Circuit design help to add reverse polarity protection?

Hi all,

I have a baby monitor system that’s about a year old. The battery is junk so I replaced it with two unprotected 26650s in a holder piggybacked on the device. I just realized that if my wife or I accidentally insert a battery, the device will fry as it was designed with a non-removable cell in mind.
Circuit draws 150mA on standby, ~350mA with the screen on and low brightness, ~550mA high brightness.

Problems:
I have some electrical and soldering experience, but I am not an Electrical Engineer.
The monitor goes into LVP at !!!! so a standard diode would probably be too much voltage drop.
LVP with these cells is about 45% capacity remaining, so I’m looking for ways to “fix” this.
I do not know if this system can run on 5v, as it won’t power on with just USB power.

Possible solutions for RPP:
Schottky diode?
P-Mosfet circuit (I have no idea how this would work/what to get)

Possible solutions to LVP capacity issue:
Boost to 5V, buck back down to 4.0 - seems wasteful, but would work.

Yes a PFET, drain to batt, gate to batt- , source to load.

Edit: using a NFET on the minus side will work too and will be cheaper. Drain to batt- gate to batt+ , source to load-

I appreciate the info! That design seems simple to implement with the proper parts.

Do you by chance have a NFET part number I should look for? I know very little about transistors or what ratings mean for them.

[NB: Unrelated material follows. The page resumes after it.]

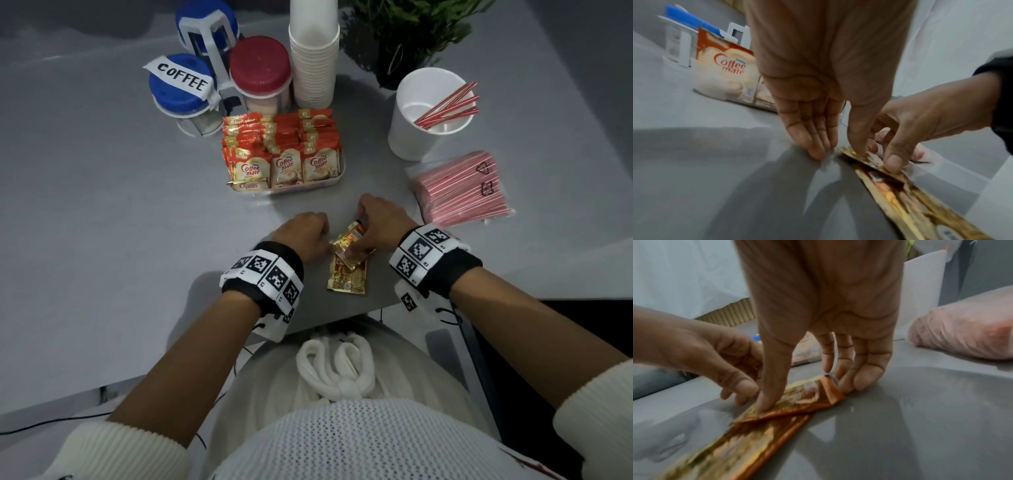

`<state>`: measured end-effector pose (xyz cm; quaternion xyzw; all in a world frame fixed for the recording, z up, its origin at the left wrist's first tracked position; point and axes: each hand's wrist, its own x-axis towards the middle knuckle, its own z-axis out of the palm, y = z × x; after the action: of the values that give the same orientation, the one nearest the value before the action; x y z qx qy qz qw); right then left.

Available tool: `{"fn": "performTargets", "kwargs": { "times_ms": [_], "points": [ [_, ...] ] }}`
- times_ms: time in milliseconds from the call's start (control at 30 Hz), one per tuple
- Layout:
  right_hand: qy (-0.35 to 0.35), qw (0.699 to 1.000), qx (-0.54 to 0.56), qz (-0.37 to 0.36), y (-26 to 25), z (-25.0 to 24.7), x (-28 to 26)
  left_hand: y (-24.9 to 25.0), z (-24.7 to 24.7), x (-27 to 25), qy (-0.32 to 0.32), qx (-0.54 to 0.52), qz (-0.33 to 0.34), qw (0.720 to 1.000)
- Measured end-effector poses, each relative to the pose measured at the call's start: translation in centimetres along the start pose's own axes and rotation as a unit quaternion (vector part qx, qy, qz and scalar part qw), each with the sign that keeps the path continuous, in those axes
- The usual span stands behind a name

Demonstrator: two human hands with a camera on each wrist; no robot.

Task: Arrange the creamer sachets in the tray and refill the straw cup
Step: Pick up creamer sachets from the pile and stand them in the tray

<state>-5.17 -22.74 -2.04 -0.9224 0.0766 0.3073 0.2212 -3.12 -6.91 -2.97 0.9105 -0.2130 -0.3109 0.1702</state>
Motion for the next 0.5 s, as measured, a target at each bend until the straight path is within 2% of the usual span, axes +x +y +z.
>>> {"fn": "performTargets", "kwargs": {
  "times_ms": [167,333,433,500],
  "points": [
    [0.025,1.000,0.009,0.002,-0.1,1.4,-0.6,0.4,0.9,-0.5,0.016,-0.023,-0.001,1.000],
    [0.019,0.999,0.007,0.032,0.1,1.6,-0.2,0.4,1.0,-0.5,0.026,-0.057,-0.006,0.998],
    [0.030,0.999,0.032,0.006,0.2,1.5,-0.4,0.0,0.9,-0.5,0.035,-0.071,-0.008,0.997],
    [0.074,0.994,0.073,-0.018,0.4,1.3,-0.7,-0.1,0.8,-0.5,0.070,-0.110,-0.024,0.991]
  ]
}}
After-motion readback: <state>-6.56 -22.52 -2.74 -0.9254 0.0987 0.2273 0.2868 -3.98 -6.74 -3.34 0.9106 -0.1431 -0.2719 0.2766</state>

I guess you’d want a through hole one for soldering wires directly on it. For a 0.1V drop at 0.55A would be 0.1/0.55= 0.18Ω, but since you’re short on voltage you might want even lower drop, says <0.1Ω

Here is a Mouser search
Nch, through hole, Id>0.7A, <0.1Ω, Vgs th <1.5V

Vgs th <1.5V is for filtering the one that needs a high Vgs to turn on (your battery voltage, so 3.6 to 4.2V) there are still some that need higher Vgs to properly turn on in there so you have to check the drain to source on resistance vs gate voltage plot in the datasheet.
This 100mR one for example

Or this 8mR one

There isn’t that much choice actually, low Vgs through hole mosfet aren’t very common apparently.

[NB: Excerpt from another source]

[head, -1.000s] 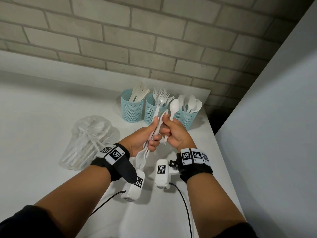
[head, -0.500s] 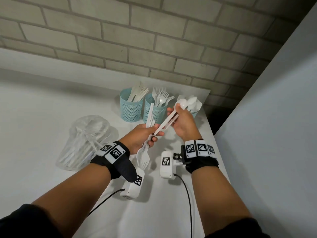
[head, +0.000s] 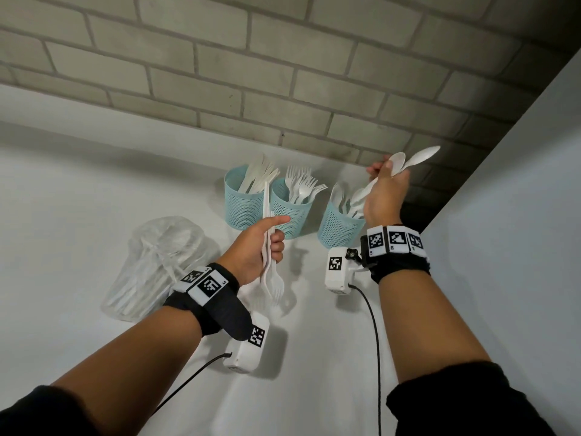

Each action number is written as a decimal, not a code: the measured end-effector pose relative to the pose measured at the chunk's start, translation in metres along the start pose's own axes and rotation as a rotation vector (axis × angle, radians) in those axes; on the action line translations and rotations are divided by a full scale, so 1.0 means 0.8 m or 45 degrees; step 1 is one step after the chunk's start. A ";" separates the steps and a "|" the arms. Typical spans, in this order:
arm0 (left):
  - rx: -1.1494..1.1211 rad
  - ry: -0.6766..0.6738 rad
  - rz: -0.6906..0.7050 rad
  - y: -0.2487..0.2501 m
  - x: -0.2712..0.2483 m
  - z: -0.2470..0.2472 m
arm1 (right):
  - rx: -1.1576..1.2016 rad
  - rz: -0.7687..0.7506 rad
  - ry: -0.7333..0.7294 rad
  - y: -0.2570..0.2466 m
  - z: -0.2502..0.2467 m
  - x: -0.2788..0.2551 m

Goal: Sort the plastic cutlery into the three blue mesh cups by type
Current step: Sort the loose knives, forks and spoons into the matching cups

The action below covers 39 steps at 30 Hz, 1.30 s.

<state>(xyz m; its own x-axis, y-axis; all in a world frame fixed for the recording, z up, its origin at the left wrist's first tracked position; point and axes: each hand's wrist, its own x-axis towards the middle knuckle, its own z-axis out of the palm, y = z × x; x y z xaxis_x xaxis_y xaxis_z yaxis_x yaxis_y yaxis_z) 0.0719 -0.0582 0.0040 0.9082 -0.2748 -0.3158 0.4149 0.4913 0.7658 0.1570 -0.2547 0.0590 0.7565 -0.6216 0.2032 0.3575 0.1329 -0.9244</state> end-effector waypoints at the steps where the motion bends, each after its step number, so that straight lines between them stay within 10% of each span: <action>1: -0.032 -0.001 0.002 0.001 0.000 0.000 | 0.010 -0.001 -0.011 0.008 -0.001 0.002; 18: 0.006 0.001 0.012 -0.001 0.002 0.001 | -0.583 -0.233 -0.048 0.044 -0.012 0.011; 24: -0.056 -0.114 -0.022 0.005 -0.003 0.000 | -1.245 -0.364 -0.415 0.060 -0.020 0.004; 30: -0.271 -0.113 0.035 0.011 -0.007 -0.003 | -0.739 -0.518 -0.175 0.021 -0.011 -0.031; 33: -0.333 -0.090 0.073 0.012 -0.008 -0.004 | -0.501 -0.272 -0.579 -0.002 -0.006 -0.073; 39: -0.362 0.008 0.165 0.012 -0.010 -0.002 | -1.239 0.559 -1.543 -0.004 -0.014 -0.114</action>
<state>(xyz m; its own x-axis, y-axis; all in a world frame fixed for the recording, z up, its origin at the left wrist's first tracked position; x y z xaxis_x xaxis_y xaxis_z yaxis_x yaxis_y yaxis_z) 0.0686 -0.0498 0.0126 0.9544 -0.1904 -0.2301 0.2941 0.7338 0.6124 0.0806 -0.2070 0.0400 0.8360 0.3372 -0.4330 -0.1004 -0.6817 -0.7247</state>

What was the OEM voltage and battery that you removed? Were they rechargeable? Does the monitor have a built-in charger? Maybe some details about the monitor would help, like the make, model and user’s manual with spec sheet.

Are the 2 26650 cells in series or parallel? How will they be charged?

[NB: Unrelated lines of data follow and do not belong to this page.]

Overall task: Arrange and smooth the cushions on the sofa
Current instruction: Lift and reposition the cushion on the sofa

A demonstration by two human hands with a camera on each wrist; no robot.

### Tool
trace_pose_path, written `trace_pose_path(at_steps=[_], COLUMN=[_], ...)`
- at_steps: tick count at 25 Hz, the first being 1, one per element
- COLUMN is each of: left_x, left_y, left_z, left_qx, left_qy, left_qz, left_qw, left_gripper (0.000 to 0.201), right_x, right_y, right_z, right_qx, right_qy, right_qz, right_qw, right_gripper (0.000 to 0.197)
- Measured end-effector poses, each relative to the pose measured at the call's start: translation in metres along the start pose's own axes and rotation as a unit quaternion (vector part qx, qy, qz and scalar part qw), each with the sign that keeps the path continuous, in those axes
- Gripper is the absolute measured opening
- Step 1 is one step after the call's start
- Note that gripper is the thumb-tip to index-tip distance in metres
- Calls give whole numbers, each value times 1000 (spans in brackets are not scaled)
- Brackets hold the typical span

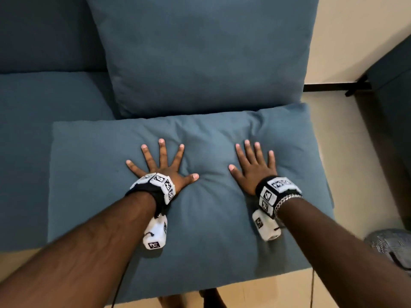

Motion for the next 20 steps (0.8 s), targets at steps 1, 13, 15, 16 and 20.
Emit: trace_pose_path(at_steps=[1,13,15,16,20], left_x=[-4,-14,-8,-6,-8], left_y=[-1,10,15,17,17], left_z=[-2,3,6,7,8], left_qx=[-1,22,24,24,23], left_qy=[7,17,7,5,0], left_qz=[-4,-7,0,5,23], left_qw=[1000,1000,1000,1000,999], left_gripper=[102,102,103,103,104], right_x=[4,63,126,131,11], right_y=[5,47,29,21,52], right_z=[-3,-81,-101,-116,-106], right_qx=[-5,-70,-77,-94,-109], right_qy=[11,149,305,345,140], right_qz=[30,-104,-315,-389,-64], right_qw=[999,981,895,849,982], right_gripper=[79,72,65,65,84])
Point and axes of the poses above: each hand's wrist, its own y-axis towards the middle knuckle, its own x-axis out of the back of the hand, z = x × y, the point moved 5 cm from there along y, towards the middle knuckle, and after that the axes turned 13 degrees about -x, right-handed, at the moved point
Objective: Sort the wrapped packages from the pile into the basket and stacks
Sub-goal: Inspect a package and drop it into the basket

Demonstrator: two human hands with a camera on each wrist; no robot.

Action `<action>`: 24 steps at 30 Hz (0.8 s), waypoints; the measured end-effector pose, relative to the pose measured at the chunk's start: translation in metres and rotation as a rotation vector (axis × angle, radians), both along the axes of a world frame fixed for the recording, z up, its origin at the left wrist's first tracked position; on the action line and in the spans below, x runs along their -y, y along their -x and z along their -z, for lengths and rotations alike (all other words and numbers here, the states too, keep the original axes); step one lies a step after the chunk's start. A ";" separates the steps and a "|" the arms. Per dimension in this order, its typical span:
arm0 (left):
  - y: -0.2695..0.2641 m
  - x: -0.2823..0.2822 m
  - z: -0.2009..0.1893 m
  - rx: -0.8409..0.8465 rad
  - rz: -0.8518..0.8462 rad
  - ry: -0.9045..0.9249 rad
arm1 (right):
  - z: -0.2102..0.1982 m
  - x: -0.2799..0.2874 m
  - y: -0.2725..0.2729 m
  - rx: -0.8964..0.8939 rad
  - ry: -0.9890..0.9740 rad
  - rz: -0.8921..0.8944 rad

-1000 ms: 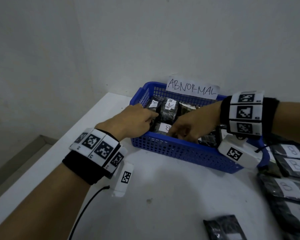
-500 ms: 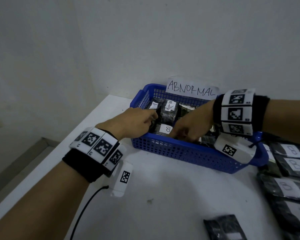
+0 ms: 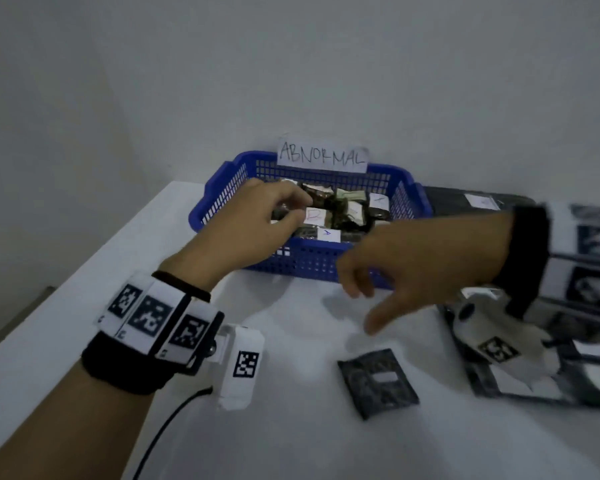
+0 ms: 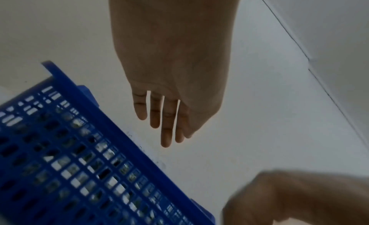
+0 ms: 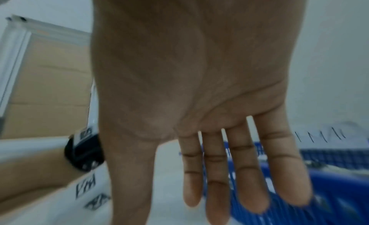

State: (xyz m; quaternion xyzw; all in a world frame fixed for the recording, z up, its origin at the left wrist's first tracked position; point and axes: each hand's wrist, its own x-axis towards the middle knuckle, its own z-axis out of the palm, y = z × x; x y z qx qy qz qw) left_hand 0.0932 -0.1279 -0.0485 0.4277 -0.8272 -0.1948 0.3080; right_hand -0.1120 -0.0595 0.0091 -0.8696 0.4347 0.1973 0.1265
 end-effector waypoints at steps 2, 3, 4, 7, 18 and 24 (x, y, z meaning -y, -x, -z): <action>0.014 -0.015 0.005 -0.016 0.030 -0.030 | 0.033 -0.022 0.008 -0.134 -0.082 0.033; 0.020 -0.023 0.007 -0.016 0.047 -0.046 | 0.047 -0.031 0.010 -0.154 -0.098 0.047; 0.025 -0.028 0.010 -0.018 0.063 -0.065 | 0.059 -0.037 0.012 -0.146 -0.097 0.051; 0.034 -0.043 0.017 -0.016 0.101 -0.112 | 0.079 -0.049 0.019 -0.057 -0.014 0.064; 0.051 -0.058 0.001 -0.377 0.212 -0.181 | 0.036 -0.037 0.058 1.055 0.260 0.527; 0.062 -0.043 -0.016 -0.571 0.238 -0.297 | 0.037 -0.022 0.048 1.395 0.267 0.628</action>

You would need 12A-hrs to operate for one day if it is always ON. Seems a dc adapter that plugs into the mains would be the way to go for 24/7 operation.

Thank you, I’ll research my options.

We run the monitor in an auto screen off mode which “idles” at 150mA, if noise is detected it pops back on for a few minutes @ 350mA.

OEM was a single flat cell, 3.6v nominal, 2900mAH, rechargable with attached protection board.
Monitor does have a built in charger, but it was consistently overcharging the old cell to 4.24v.
Manual here: https://d2211byn0pk9fi.cloudfront.net/spree/accessories/attachments/75495/T8300_EN_manual_20190327_V01.pdf?1562639429

My mod was two 26650s in parallel, charged externally, but the battery holder they reside in can be easily reconfigured to 2S. I have a few different test boards coming from Aliexpress to test with. Charging, charging/boost, buck step down and a few other goodies. One is a 3A USB-C lipo charging board, which I might attempt to implement and eliminate removing the cells all together.

Currently the plan is to work on an reverse polarity protection circuit, but I do want to test a few things in regards to battery capacity yield and efficiency. The current battery “yield” is roughly 55% on two Vapcell k62s 6200mAH in parallel. I figure if I use a high efficiency buck converter to step it up to 5V, then buck it back down to around 4v, I’m still coming out ahead even if both are only 90% efficient as long as the standby current isn’t significant.